More fundamentally, the NOVA framework does not categorize nutritional quality within its "ultra-processed" category. It groups products higher in sugar content with fortified wholegrain cereals. Treating those as a single regulatory target is not a scientific judgement; it is a categorical one.
This uncertainty is reflected in the cautious positions of the scientific bodies a precautionary regulator would normally cite. France's ANSES has concluded that the “ultra-processed” concept has not yet been scientifically substantiated, and that classification by degree of processing cannot be translated into health risks or used for nutritional education.
The Nordic Nutrition Council, given the opportunity to act, declined to include UPFs in its 2023 Nordic Nutrition Recommendations. These are not industry-aligned positions. They are the considered judgements of jurisdictions that take dietary public health seriously, and they tell Asia regulators something important about where the science currently stands.
Still, the operational consequence for food systems is direct. Fortification programmes across ASEAN and India that have attempted to reduce micronutrient deficiency fall on the wrong side of the NOVA line. Indonesia's mandatory wheat flour fortification, in place since 2002 and covering iron, zinc and B vitamins, alongside vitamin A fortification of cooking oil and salt iodisation, sits in the same regulatory bucket as products with no comparable nutritional rationale.
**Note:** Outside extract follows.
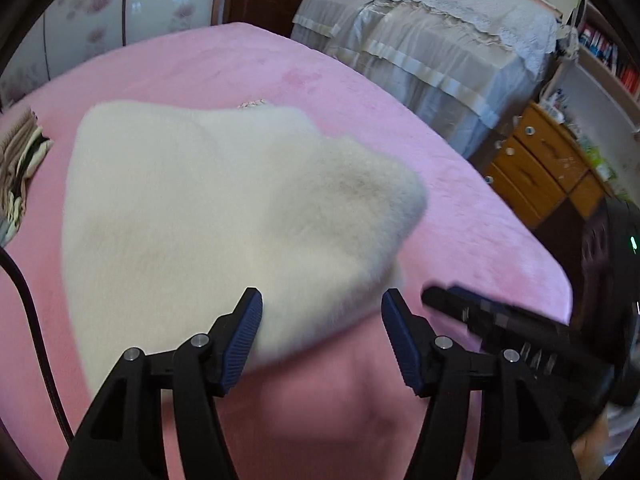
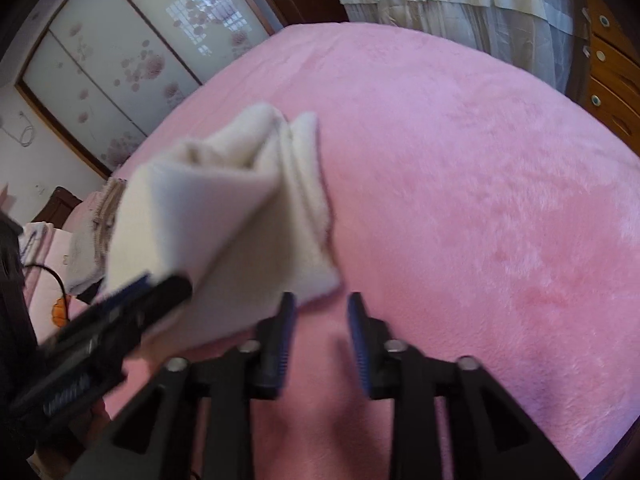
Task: Fold large clothes
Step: 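Fold the lifted end over the bundle with the left tool and release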
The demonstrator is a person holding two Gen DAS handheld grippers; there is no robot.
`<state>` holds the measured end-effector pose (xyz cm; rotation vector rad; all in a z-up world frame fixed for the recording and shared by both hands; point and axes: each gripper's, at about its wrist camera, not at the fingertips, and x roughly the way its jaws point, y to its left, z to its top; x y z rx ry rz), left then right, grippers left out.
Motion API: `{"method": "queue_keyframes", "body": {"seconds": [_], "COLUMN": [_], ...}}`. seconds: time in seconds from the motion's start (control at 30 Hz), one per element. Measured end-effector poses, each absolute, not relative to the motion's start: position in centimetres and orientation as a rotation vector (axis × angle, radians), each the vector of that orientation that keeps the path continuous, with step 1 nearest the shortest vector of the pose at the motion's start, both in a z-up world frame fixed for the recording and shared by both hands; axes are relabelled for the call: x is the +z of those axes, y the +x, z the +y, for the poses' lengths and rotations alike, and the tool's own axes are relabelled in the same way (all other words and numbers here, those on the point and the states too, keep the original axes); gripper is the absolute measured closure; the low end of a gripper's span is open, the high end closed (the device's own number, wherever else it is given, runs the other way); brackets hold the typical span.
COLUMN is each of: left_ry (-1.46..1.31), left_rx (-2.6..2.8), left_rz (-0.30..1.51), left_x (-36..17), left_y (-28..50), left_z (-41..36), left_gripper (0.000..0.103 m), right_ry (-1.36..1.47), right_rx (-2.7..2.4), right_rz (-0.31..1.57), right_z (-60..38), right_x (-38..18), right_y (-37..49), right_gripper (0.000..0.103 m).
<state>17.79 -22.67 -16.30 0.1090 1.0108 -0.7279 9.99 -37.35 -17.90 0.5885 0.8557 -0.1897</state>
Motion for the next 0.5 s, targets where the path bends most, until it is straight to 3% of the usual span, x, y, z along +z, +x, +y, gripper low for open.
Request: {"method": "queue_keyframes", "body": {"seconds": [0.07,0.17,0.5], "left_ry": [0.087,0.054,-0.113], "left_rx": [-0.717,-0.634,-0.437], "left_rz": [1.015,1.017,1.135], "left_x": [-15.4,-14.8,-19.1], "left_y": [17.8,19.2,25.8], "left_z": [-20.4,-16.7,-9.7], "left_gripper": [0.042,0.040,0.040], "right_ry": [0.582,0.545,0.337], "right_rx": [-0.151,-0.095,0.006], "right_rz": [0.817,0.785,0.897], "right_z": [-37.5,-37.3,-34.9], "right_x": [-16.1,-13.7,-13.5], "right_y": [10.1,11.2,21.2], "right_gripper": [0.047,0.042,0.042]}}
So do the shelf-stable fortified foods the World Food Programme moved at scale after the 2004 Indian Ocean Tsunami, when over 50,000 metric tonnes reached 1.75 million survivors. A classification framework that treats all these as equivalent risks creates conditions for policy that discourages the very interventions governments rely on to address undernutrition, support disaster response, and keep affordable nutrition within reach of lower-income households.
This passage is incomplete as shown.